━━ Materials provided
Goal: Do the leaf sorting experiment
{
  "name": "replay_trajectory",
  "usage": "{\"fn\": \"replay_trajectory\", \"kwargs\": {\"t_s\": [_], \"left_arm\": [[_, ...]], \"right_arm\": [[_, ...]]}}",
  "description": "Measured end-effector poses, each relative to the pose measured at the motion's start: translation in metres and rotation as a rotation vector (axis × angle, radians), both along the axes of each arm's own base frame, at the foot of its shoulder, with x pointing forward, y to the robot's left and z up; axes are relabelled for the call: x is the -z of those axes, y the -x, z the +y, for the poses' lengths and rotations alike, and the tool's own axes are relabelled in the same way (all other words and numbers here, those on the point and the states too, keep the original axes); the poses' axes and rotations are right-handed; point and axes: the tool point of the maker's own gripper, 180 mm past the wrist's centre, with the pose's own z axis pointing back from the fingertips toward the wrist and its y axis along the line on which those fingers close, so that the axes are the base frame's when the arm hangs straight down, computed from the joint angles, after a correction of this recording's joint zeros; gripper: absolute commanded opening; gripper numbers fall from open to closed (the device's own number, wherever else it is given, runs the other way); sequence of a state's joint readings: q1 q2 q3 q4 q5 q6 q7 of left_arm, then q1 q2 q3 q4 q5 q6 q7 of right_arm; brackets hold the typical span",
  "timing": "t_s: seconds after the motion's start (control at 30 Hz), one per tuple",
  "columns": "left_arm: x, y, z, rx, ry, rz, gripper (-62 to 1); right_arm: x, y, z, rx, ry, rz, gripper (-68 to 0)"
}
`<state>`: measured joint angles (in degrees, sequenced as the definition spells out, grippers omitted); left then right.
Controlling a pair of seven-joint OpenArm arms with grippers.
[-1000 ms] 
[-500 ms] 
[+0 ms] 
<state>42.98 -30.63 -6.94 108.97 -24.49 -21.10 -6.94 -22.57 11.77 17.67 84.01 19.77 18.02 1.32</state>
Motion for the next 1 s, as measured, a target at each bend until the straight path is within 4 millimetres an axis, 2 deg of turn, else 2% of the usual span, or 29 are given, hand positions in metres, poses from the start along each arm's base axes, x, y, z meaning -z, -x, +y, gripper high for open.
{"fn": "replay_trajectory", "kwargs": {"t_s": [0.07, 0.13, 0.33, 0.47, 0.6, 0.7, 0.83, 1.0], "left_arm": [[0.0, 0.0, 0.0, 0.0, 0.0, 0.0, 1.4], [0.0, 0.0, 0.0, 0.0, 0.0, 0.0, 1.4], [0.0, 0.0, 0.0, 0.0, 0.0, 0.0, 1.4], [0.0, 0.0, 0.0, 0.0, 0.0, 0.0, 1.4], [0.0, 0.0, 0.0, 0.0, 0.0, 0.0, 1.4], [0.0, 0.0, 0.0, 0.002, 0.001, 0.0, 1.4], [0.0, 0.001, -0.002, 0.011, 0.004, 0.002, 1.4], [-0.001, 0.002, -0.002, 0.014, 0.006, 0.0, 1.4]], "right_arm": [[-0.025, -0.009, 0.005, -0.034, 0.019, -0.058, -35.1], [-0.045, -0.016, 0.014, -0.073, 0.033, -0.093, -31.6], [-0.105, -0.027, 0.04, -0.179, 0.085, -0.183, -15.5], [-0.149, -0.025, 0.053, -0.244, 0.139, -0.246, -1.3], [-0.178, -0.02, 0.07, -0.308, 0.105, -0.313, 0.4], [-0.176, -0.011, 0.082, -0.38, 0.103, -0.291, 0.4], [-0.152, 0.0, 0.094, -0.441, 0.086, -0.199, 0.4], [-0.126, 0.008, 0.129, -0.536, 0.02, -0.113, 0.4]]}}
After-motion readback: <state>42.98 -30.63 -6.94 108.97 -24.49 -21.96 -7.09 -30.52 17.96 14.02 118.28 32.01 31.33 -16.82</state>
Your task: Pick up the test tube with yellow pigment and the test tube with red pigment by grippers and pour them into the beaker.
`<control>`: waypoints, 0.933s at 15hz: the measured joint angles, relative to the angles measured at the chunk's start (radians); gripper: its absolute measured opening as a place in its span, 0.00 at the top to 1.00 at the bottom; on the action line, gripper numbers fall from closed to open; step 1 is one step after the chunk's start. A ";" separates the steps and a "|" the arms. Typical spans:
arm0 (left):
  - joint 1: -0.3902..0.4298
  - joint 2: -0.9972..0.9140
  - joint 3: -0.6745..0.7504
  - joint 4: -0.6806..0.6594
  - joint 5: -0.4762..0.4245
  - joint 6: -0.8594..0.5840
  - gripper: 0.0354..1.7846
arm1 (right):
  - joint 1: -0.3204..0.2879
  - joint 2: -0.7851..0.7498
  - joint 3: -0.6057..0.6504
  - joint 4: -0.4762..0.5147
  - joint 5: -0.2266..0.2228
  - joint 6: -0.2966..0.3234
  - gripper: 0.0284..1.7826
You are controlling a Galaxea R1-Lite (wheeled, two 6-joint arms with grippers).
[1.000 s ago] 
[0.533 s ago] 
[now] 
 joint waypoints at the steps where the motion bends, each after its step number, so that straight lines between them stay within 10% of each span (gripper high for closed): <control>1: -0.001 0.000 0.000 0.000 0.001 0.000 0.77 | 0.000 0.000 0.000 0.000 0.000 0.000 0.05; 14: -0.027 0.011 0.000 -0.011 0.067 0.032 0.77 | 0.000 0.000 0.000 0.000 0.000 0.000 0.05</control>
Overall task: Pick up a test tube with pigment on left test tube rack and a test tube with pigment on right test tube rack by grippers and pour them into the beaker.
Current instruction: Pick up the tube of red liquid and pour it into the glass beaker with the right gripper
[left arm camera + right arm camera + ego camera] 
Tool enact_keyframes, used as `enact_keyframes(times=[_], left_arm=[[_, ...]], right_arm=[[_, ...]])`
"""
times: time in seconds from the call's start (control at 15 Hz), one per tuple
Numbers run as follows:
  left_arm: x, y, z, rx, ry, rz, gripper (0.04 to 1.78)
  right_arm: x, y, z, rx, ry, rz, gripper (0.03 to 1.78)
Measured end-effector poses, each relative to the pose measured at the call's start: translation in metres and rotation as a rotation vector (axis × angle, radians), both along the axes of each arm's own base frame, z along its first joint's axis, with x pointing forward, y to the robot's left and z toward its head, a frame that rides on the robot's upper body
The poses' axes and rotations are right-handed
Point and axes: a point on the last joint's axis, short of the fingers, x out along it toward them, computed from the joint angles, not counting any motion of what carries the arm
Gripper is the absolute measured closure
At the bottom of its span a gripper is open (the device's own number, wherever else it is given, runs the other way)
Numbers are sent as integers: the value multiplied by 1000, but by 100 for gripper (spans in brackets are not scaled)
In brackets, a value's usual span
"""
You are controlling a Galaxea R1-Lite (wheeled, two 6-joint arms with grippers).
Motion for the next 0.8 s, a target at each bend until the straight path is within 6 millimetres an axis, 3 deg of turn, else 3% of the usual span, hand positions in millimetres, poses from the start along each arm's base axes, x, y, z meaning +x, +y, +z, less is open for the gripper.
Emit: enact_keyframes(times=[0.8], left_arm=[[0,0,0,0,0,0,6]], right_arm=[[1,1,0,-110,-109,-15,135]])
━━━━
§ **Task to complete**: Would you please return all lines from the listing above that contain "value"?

§ **Exercise solution**:
Numbers are sent as integers: the value multiplied by 1000, but by 100 for gripper (spans in brackets are not scaled)
In brackets, a value's usual span

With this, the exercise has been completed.